I am running HEAD from ~28h ago. Unfortunately, IIRC the machine doesn't have
a dumpdev configured (yeah, I know). Is there any information I can get you
via DDB?

Aggelos

#3 Updated by dillon over 6 years ago

:> :Aggelos
:>
:> It sounds like a buffer cache deadlock, which should be easy for me to
:> fix. Were you reading from the NFS mount or writing to the NFS mount?
:
:Only rsync (via nfs) was accessing the filesystem.
:
:> I'm assuming you are running the latest HEAD. If so, please drop
:> into the debugger (e.g. ctl-alt-esc) and generate a crash dump, and
:> get it onto leaf so I can take a look.
:
:I am running HEAD from ~28h ago. Unfortunately, IIRC the machine doesn't have
:a dumpdev configured (yeah, I know). Is there any information I can get you
:via DDB?
:
:Aggelos

Try it with latest head, to make sure the bug is still there.

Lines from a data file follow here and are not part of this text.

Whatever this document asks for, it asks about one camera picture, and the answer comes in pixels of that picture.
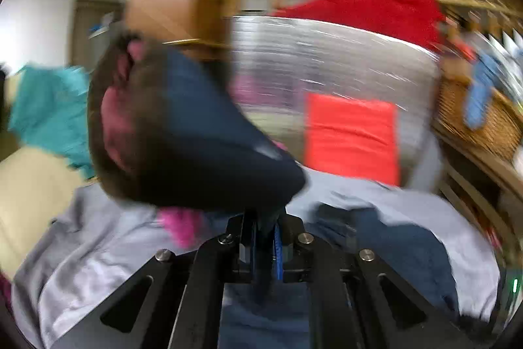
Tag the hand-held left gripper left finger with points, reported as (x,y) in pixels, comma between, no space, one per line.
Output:
(249,251)

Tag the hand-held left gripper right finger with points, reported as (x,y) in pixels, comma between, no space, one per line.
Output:
(278,251)

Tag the navy blue garment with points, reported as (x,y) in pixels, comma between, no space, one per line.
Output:
(204,128)

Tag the pink cloth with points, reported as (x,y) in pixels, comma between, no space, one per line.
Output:
(182,226)

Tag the orange-red cloth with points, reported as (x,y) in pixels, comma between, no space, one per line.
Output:
(351,136)

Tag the grey blanket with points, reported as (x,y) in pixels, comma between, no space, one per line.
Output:
(102,251)

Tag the silver quilted panel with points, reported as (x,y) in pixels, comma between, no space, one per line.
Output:
(286,58)

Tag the wooden shelf rack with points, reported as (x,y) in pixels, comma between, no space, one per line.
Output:
(474,185)

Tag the beige mattress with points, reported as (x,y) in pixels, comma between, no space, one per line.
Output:
(32,202)

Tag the wicker basket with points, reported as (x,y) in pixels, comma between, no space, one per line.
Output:
(453,107)

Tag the teal cloth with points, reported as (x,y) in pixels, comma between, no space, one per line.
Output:
(49,112)

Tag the red cloth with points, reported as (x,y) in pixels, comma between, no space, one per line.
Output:
(367,13)

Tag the light blue cloth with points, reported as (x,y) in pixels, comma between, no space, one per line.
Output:
(482,91)

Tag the brown door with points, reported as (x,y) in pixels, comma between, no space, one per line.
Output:
(88,30)

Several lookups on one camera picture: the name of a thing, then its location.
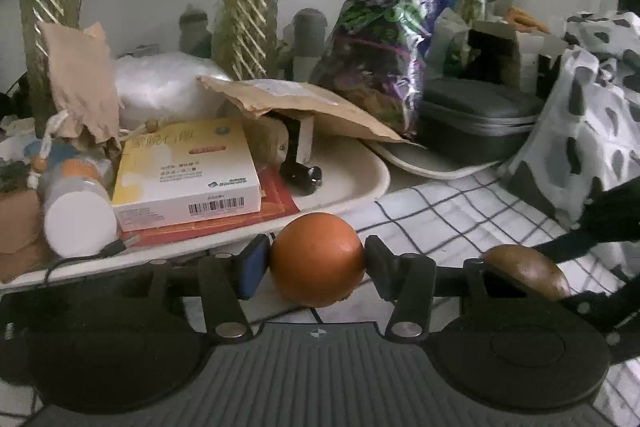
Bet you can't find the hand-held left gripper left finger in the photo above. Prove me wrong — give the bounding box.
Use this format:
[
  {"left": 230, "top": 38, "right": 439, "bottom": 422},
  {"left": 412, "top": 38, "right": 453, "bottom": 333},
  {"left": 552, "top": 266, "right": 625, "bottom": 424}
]
[{"left": 145, "top": 234, "right": 273, "bottom": 340}]

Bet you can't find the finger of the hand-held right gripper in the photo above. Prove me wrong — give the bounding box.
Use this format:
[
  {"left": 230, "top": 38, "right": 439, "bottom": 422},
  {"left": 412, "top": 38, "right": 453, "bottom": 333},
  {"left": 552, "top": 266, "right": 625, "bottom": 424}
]
[
  {"left": 562, "top": 274, "right": 640, "bottom": 360},
  {"left": 532, "top": 178, "right": 640, "bottom": 261}
]

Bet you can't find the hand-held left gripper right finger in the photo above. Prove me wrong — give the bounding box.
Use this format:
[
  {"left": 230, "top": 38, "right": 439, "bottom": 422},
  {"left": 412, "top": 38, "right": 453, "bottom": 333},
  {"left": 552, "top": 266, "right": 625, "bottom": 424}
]
[{"left": 364, "top": 234, "right": 489, "bottom": 340}]

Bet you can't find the large orange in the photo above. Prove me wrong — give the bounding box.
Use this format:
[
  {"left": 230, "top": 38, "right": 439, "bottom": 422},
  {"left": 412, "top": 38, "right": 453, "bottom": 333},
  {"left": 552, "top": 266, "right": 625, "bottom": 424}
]
[{"left": 270, "top": 212, "right": 366, "bottom": 308}]

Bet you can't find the red booklet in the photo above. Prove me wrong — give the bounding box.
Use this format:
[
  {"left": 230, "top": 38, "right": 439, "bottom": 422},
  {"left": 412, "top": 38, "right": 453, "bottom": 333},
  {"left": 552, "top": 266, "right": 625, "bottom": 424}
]
[{"left": 120, "top": 167, "right": 301, "bottom": 249}]

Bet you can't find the black checked white tablecloth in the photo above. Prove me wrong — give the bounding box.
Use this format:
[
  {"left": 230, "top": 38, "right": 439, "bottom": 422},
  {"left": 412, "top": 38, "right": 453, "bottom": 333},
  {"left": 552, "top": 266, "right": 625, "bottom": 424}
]
[{"left": 0, "top": 169, "right": 640, "bottom": 427}]

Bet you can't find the white oval tray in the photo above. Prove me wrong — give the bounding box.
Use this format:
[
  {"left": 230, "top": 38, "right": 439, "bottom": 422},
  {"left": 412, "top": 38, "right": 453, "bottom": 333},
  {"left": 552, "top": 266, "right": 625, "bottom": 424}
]
[
  {"left": 367, "top": 139, "right": 506, "bottom": 181},
  {"left": 0, "top": 134, "right": 391, "bottom": 292}
]

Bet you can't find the yellow and white box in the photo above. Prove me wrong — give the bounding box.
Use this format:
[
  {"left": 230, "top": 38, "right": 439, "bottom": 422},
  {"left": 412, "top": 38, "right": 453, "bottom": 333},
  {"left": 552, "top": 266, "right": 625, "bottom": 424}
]
[{"left": 111, "top": 118, "right": 262, "bottom": 228}]

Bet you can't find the cow print cloth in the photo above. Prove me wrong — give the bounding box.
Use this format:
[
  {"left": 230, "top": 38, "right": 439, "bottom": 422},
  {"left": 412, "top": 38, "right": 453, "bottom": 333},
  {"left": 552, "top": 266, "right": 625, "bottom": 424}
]
[{"left": 500, "top": 11, "right": 640, "bottom": 258}]

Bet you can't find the white and black roller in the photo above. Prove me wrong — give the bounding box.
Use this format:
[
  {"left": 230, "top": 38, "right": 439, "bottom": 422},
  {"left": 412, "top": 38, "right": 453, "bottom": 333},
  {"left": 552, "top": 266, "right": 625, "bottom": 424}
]
[{"left": 279, "top": 113, "right": 324, "bottom": 196}]

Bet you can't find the brown paper envelope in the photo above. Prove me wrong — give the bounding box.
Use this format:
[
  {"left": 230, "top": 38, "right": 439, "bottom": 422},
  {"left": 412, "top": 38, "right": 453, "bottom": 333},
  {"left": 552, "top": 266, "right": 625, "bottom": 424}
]
[{"left": 197, "top": 75, "right": 416, "bottom": 145}]

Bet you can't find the grey zipped case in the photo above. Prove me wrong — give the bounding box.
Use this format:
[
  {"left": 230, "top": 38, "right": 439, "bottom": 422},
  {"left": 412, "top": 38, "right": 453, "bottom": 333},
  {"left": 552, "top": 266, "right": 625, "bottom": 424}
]
[{"left": 417, "top": 78, "right": 546, "bottom": 168}]

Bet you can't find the white-capped bottle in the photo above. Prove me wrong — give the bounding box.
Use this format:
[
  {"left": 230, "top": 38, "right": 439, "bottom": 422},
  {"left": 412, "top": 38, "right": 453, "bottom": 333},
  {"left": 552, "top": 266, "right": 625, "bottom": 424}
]
[{"left": 40, "top": 159, "right": 120, "bottom": 259}]

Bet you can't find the clear plastic bag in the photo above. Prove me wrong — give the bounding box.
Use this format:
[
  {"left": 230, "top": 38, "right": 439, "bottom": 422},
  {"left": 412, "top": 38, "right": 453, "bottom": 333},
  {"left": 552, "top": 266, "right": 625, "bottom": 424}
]
[{"left": 112, "top": 53, "right": 232, "bottom": 128}]

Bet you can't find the purple foil snack bag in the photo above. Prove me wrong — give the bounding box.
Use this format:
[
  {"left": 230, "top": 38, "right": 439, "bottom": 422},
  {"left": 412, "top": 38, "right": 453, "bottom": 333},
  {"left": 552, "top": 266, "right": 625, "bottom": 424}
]
[{"left": 312, "top": 0, "right": 461, "bottom": 140}]

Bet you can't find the grey figurine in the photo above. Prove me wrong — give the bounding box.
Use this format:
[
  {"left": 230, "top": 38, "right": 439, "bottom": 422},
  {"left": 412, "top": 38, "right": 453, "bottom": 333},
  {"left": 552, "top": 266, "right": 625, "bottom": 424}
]
[
  {"left": 291, "top": 8, "right": 329, "bottom": 81},
  {"left": 179, "top": 4, "right": 214, "bottom": 58}
]

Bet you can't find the crumpled brown paper pouch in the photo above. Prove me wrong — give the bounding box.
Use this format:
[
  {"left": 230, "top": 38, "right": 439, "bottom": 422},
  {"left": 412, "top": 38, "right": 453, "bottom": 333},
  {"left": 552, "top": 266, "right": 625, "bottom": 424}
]
[{"left": 37, "top": 22, "right": 123, "bottom": 145}]

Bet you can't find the black cable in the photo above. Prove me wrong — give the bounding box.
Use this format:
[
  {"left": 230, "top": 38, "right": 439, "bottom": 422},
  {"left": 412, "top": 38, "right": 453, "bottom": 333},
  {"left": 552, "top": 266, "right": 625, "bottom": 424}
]
[{"left": 44, "top": 236, "right": 127, "bottom": 284}]

I need to know whether rdist was reading HAMMER via NFS or writing to
HAMMER via NFS, and what kinds of file structure was being copied?
(big files, little files, hundreds of files, thousands of files.. what?).

-Matt
Matthew Dillon
<>

#4 Updated by aoiko over 6 years ago

[...]
> Try it with latest head, to make sure the bug is still there.

Sure.

Just an rsync -av src dst, where dst is the nfs-mounted hammer volume, which
was just created, so I don't think rsync could read much. It got stuck in
the devel/ directory (in an old dragonfly sys/ checkout even). The file was
some version of ibcs2_stat.c. Before getting there it had copied over a few
hundread thousands of files, some small, some average-sized. I'm going to
make sure I can get a dump and then try it with latest head.

Aggelos

#5 Updated by dillon over 6 years ago

:Just an rsync -av src dst, where dst is the nfs-mounted hammer volume, which
:was just created, so I don't think rsync could read much. It got stuck in
:the devel/ directory (in an old dragonfly sys/ checkout even). The file was
:some version of ibcs2_stat.c. Before getting there it had copied over a few
:hundread thousands of files, some small, some average-sized. I'm going to
:make sure I can get a dump and then try it with latest head.
:
:Aggelos

I'm doing an rdist test with pkgbox's /archive (about 56GB and 2 million
inodes), but so far it is running smoothly.

-Matt
Matthew Dillon
<>

#6 Updated by aoiko over 6 years ago

On Monday 14 July 2008, Aggelos Economopoulos wrote:
[...]
> Just an rsync -av src dst, where dst is the nfs-mounted hammer volume, which
> was just created, so I don't think rsync could read much. It got stuck in
> the devel/ directory (in an old dragonfly sys/ checkout even). The file was
> some version of ibcs2_stat.c. Before getting there it had copied over a few
> hundread thousands of files, some small, some average-sized. I'm going to
> make sure I can get a dump and then try it with latest head.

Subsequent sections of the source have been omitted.